As an avid sports enthusiast, I am passionate about football and how I can solve problems in football through computing. In this project, I propose to create a predictive model that can determine when a football player is likely to reach their peak performance. Understanding when a player will reach this phase in their career can significantly impact a manager/coach's decisions, contract negotiations, and overall team success.

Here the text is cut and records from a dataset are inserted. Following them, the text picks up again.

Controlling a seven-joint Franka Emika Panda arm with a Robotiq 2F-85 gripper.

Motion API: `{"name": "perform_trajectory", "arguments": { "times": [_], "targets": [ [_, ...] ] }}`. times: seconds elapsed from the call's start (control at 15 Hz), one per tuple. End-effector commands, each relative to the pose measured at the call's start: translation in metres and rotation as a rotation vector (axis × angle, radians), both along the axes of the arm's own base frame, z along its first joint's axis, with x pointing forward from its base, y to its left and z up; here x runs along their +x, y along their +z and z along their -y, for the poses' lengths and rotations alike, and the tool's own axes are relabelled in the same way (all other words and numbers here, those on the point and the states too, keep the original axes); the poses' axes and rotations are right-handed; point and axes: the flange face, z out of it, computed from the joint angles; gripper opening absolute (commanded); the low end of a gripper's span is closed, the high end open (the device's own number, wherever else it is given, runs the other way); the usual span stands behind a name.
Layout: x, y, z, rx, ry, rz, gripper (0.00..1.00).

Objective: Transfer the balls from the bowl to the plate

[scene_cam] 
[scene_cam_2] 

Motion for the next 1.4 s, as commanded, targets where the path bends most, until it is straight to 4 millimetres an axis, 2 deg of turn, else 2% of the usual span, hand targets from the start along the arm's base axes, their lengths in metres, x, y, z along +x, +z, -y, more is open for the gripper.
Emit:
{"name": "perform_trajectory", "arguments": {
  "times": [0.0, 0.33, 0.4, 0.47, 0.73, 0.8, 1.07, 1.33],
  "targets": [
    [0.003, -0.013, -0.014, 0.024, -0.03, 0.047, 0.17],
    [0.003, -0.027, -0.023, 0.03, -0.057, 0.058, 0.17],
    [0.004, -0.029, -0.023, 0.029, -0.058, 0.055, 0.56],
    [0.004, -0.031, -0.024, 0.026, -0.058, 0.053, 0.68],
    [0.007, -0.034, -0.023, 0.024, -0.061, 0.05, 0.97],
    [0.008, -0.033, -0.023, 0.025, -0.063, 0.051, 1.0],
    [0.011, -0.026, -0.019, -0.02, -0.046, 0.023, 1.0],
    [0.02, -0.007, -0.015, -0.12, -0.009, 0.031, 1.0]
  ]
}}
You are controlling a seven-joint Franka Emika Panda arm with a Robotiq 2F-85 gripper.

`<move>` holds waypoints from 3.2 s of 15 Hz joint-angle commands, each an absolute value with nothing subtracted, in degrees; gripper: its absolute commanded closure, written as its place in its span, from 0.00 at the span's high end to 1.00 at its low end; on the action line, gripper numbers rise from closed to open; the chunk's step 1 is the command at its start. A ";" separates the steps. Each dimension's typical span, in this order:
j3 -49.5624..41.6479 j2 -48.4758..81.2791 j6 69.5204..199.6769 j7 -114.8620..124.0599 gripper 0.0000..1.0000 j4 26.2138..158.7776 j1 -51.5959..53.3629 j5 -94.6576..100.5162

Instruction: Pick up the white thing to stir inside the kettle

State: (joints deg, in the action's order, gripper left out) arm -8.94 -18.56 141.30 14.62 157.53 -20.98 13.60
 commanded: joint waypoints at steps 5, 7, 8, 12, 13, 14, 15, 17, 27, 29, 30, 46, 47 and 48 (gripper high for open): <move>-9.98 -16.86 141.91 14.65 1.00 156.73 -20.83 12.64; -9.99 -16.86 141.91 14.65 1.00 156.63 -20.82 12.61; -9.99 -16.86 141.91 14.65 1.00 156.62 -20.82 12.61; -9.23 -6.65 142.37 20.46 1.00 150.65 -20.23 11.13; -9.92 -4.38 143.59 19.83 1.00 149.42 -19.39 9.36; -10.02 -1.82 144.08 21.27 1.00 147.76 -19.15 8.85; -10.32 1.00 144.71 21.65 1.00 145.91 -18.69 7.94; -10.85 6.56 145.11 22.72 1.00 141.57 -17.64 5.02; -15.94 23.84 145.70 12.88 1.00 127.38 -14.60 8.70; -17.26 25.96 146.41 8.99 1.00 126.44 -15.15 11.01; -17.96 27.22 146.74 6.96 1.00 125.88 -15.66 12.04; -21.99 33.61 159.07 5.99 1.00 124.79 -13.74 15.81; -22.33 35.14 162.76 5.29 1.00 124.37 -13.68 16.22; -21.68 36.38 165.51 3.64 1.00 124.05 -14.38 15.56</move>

Given the recent tightening of the enforcement of Financial Fair Play rules around Europe as can be seen with various points deductions that have been handed out to teams in the 2023/24 season, it is now more important than ever for teams to make the most of their budgets. One way they can do this is to make informed decisions when deciding on contracts for new and existing players. Being able to predict where a player is in terms of their career arc/potential is a vital piece of data that clubs need to use in contract negotiations and when building a team.
I propose to build a model that will attempt to determine when a player will reach peak performance. I will do this by collecting vast amounts of historical player data through APIs and publicly available datasets. I will take into account which statistics are key performance indicators for players in different positions. Furthermore, I will consider injuries, including the type of injury, the likelihood of reoccurrence and the subsequent effect specific injuries have on performance after they are suffered.
To achieve this, I will build a predictive model and use machine learning techniques, specifically regression. I will also use Python and its available libraries such as Scikit-learn. I will split the data I have collected and use the majority to train the model on the historical data. After this, I will use the remaining data to test and analyse the accuracy of the model I have built.